One summer when I was in my 20s and newly married, the idea took hold in my extended group of friends that it would be fun to stage a massive Italian meal for which everyone would contribute a dish—and by “everyone,” I mean the wives. This was the 1970s, and for the most part, the men didn’t cook.

In fact, this was the period when young women—God knows why—were buying fancy cookbooks and teaching ourselves the intricacies of world cuisines. I myself was a devotee of Julia Child. I never tried her more esoteric fare, like quenelles or aspic. But I could cook a mean beef bourguignon.

We arrived at the party on a superhot afternoon to find a flotilla of picnic tables outside, laden with platters of risotto, lasagna, ziti, meatballs and sausages. There were marinaras and Alfredos, pestos and clam sauces, eggplants, antipasti and salads. I put down my humble casserole of pasta e fagioli and elbowed my way through the throng of eaters to the house.

There, at the kitchen table, were the event’s masterminds—three or four weary women in tomato-stained aprons, bangs plastered to their foreheads with sweat. I especially remember the face of the hostess—the lady whose backyard we had invaded—as she sat behind a pasta machine garlanded with fresh fettucine. That Munch screamer comes to mind.

She and her husband later divorced, and the two events are linked in my memory, as if the Italian dinner party had caused the marriage to sour like a tiramisu left out in the blazing sun.

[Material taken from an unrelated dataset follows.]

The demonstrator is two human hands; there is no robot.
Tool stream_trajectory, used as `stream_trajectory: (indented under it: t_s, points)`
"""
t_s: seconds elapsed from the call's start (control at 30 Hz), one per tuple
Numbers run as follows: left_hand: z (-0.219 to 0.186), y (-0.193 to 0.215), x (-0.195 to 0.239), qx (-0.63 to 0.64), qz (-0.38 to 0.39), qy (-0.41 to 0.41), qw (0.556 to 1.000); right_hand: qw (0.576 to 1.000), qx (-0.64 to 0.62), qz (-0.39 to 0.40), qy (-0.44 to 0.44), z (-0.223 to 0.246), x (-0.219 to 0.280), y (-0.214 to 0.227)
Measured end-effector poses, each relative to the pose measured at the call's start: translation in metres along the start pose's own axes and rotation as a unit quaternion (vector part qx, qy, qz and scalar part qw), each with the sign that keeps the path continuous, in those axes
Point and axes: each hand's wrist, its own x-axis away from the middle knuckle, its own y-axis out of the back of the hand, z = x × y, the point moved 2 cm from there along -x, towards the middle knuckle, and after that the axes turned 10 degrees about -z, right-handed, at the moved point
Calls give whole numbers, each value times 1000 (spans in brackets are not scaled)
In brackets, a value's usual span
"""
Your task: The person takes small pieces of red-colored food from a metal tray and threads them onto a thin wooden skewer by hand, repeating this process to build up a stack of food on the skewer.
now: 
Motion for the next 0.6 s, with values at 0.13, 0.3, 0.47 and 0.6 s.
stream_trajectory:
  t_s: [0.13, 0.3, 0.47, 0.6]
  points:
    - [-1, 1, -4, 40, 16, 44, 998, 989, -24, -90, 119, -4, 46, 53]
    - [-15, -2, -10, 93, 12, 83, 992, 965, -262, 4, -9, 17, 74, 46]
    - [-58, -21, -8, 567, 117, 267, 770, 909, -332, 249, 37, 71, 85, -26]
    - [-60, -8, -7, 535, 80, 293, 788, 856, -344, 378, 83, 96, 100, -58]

I used to hold dinner parties frequently when I first moved to Pennsylvania, after my own divorce. It was fun to fill my little cabin with high-spirited company—important when you live alone. Later, when I remarried, George and I became host and hostess, inviting people over at least once or twice a month.

But as the years wore on, the dinner parties began to dwindle. The most recent one was about six weeks ago, when a couple of girlfriends stopped by on a Saturday night, the three of us happily sharing prep duties for a scrumptious vegetarian meal.

It was fun, but I haven’t repeated it since. Am I just too lazy to do all that’s necessary—clean the house beforehand, shop, cook, serve and then clean up afterward? Just thinking about it makes me feel like that Italian dinner party hostess of long ago, felled in her own kitchen.

Last week I happened to run into my friend Joann. She and her husband have been to dinner at our house and we at theirs—though not in a while. When I saw David one day recently at the post office, I vaguely spoke about having them over again. I mentioned this to Joann, adding apologetically, “I just never seem to get to it.”

“Actually,” she smiled, “let’s just meet at a restaurant. It’s easier.”

Now, there’s a dinner party plan I can get behind.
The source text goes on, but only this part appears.